• ASSIGNMENT
Lines outside the range are not wanted. Give again exactly the lines between the line holding "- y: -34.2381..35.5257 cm" and the line holding "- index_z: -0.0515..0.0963", inclusive, from the listing below.

==== AVAILABLE DATA ====

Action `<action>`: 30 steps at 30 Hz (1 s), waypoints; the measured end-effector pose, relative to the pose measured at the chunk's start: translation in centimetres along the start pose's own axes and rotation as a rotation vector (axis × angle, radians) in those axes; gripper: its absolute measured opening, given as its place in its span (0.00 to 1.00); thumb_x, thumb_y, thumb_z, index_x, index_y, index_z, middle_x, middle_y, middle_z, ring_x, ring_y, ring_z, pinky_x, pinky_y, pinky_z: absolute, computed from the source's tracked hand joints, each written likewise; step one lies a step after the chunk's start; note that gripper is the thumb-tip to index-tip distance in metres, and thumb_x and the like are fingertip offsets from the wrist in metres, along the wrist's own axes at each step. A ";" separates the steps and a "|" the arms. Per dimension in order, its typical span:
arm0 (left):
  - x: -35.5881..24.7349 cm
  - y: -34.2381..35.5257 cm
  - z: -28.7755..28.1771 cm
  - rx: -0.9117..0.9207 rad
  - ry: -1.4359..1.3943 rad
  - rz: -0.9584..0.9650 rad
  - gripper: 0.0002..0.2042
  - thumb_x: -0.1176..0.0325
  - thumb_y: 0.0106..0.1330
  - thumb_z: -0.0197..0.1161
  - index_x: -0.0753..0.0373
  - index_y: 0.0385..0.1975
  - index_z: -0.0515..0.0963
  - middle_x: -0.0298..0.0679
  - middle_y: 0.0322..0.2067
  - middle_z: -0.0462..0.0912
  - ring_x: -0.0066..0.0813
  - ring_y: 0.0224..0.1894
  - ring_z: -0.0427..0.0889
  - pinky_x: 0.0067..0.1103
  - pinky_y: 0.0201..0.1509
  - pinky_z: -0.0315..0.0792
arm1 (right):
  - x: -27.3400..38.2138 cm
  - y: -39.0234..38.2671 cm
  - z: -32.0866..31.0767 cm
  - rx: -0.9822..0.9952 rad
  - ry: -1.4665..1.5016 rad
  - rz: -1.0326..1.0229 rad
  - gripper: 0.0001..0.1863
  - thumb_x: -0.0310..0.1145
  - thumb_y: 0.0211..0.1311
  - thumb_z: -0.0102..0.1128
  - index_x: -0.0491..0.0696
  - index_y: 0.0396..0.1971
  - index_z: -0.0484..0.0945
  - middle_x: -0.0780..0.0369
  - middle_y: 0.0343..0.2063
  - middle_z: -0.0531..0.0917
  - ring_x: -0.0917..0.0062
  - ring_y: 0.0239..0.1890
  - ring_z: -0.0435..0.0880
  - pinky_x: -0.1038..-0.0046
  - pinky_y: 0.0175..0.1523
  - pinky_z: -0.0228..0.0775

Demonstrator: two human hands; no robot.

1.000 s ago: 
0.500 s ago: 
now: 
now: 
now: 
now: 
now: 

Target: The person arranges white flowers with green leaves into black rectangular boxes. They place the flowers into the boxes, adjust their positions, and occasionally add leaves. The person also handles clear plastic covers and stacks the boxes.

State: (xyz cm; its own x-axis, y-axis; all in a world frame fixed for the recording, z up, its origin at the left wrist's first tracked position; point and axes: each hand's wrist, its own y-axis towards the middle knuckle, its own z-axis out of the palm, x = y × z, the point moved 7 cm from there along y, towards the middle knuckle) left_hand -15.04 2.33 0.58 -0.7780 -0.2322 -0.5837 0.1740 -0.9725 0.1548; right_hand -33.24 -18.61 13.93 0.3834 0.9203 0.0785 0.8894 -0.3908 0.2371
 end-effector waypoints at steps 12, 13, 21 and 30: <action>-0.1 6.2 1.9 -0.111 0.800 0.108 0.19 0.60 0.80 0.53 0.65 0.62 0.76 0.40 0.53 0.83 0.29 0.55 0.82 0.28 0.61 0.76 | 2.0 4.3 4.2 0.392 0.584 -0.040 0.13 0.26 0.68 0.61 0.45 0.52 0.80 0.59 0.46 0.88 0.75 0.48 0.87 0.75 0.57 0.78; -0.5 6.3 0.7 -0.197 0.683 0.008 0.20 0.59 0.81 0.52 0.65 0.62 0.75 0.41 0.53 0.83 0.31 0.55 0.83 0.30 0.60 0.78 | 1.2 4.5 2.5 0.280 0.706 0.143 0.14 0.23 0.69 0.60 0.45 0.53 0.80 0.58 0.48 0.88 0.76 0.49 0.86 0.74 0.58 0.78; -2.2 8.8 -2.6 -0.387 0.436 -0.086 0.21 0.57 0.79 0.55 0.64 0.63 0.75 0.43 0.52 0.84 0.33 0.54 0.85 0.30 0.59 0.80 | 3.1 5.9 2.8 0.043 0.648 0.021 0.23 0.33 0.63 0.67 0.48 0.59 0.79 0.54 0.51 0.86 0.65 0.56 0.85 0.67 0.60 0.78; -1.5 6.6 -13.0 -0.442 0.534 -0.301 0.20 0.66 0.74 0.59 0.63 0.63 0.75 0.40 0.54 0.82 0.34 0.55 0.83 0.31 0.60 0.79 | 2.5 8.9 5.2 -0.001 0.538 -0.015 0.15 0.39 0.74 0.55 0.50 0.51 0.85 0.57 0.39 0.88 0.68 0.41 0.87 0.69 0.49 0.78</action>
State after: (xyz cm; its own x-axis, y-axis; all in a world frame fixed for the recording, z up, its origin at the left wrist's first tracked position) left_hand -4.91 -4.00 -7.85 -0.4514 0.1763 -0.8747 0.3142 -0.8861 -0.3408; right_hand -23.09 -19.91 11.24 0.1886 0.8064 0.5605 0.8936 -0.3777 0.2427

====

• WRITTEN RESPONSE
  - y: -34.2381..35.5257 cm
  - z: -28.7755..28.1771 cm
  - rx: -0.9117..0.9207 rad
  - ry: -1.4359..1.3943 rad
  - rz: -0.9584..0.9650 rad
  - gripper: 0.0002..0.2042
  - thumb_x: -0.1176..0.0325
  - thumb_y: 0.0106..0.1330
  - thumb_z: -0.0197..0.1161
  - index_x: -0.0753..0.0373
  - index_y: 0.0385..0.1975
  - index_z: -0.0515..0.0963

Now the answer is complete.